WHAT TO WORK ON:
Copy the data below exactly. Any pictures in it should be omitted.

DATA SECTION:
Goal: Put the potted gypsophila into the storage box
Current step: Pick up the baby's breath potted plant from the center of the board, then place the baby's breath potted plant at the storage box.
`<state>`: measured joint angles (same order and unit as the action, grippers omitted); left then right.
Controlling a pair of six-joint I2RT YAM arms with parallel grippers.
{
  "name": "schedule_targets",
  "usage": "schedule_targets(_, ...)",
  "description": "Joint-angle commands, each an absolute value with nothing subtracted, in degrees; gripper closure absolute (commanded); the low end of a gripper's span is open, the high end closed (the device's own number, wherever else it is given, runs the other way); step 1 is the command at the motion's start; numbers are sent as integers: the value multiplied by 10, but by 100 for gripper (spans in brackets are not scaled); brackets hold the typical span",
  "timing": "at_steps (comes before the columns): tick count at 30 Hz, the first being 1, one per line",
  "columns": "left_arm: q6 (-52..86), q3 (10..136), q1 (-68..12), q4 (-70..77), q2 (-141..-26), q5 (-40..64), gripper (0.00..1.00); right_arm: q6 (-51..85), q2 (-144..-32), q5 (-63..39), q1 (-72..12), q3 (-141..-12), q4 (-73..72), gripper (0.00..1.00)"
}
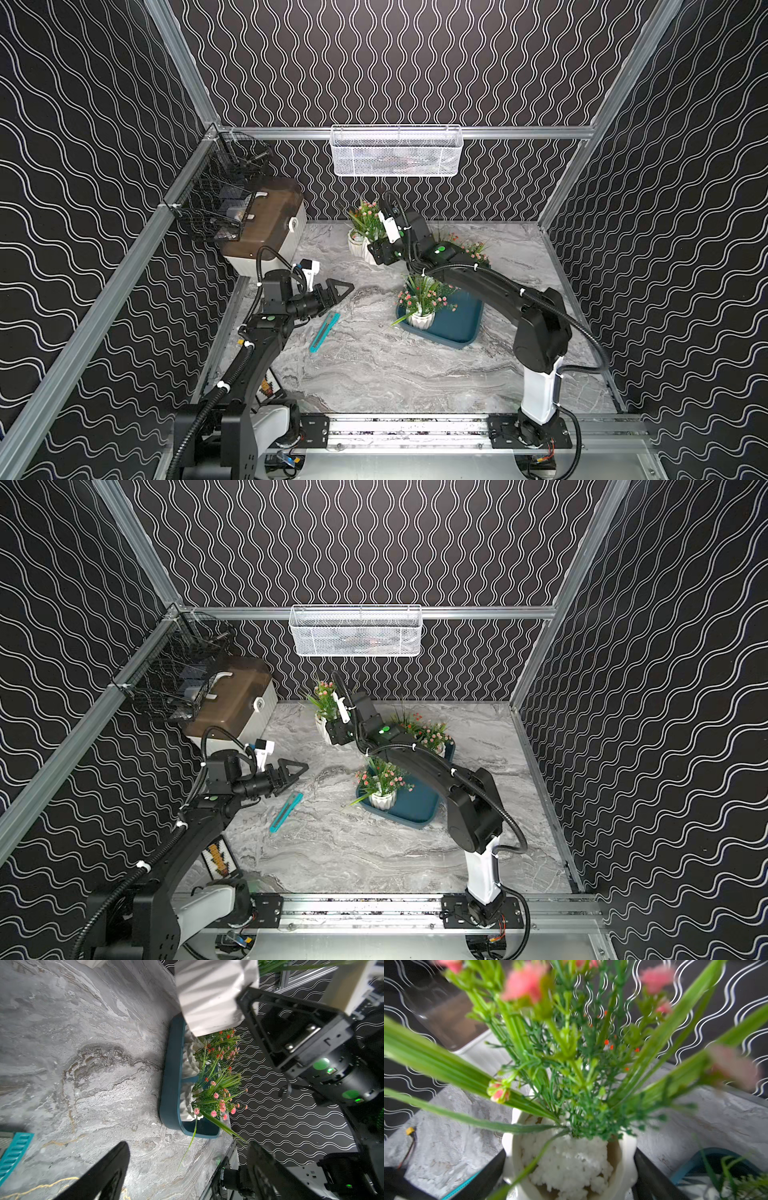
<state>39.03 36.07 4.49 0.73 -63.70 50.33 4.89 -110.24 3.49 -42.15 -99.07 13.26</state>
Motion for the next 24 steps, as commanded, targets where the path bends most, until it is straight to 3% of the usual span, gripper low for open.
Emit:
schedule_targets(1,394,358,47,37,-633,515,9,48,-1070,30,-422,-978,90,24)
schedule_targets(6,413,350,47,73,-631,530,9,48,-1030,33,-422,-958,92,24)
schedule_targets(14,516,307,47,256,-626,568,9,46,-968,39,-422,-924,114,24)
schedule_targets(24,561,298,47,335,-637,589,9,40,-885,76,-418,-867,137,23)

WRITTEN SOLUTION:
Goal: Put the potted gypsophila into the storage box
Current step: Pick up the baby's breath potted plant from the center of the board, then place the baby's breath potted plant at the storage box.
`<state>`: measured joint angles (same order and unit as the action, grippers omitted); left then right.
Controlling a pair of six-joint I2RT YAM arms with parallel grippers.
{
  "name": "schedule_targets",
  "usage": "schedule_targets(_, ...)",
  "description": "Joint-angle commands, each an absolute value with nothing subtracted, in degrees; gripper closure absolute (commanded); the low end of a gripper's span is open, the high end closed (the device's own number, wherever else it is given, runs the other way); step 1 is the command at the motion's start; numbers are sent as integers: the value multiplied by 10, but by 100 for gripper (spans in brackets are not scaled); brackets hold the typical span",
  "timing": "at_steps (comes before the columns): tick count at 30 Hz, the first being 1, one per line",
  "columns": "left_arm: q6 (-52..86), q3 (10..136), q1 (-68..12), q4 (-70..77), q2 (-141..-26), q5 (-40..64), gripper (0.00..1.00); right_arm: q6 (-51..85), q2 (-144..-32), q5 (-63..39), q1 (-72..12), q3 (-141..-12), q4 (-73..72), gripper (0.00..1.00)"
}
<state>39.03 36.07 4.49 0.73 -63.70 50.33 4.89 -110.24 3.49 -42.15 -99.07 13.26</state>
Motion for the next 24 steps, as commanded, targets where the path bends most, until it is straight to 3% of the usual span, gripper low for open.
Emit:
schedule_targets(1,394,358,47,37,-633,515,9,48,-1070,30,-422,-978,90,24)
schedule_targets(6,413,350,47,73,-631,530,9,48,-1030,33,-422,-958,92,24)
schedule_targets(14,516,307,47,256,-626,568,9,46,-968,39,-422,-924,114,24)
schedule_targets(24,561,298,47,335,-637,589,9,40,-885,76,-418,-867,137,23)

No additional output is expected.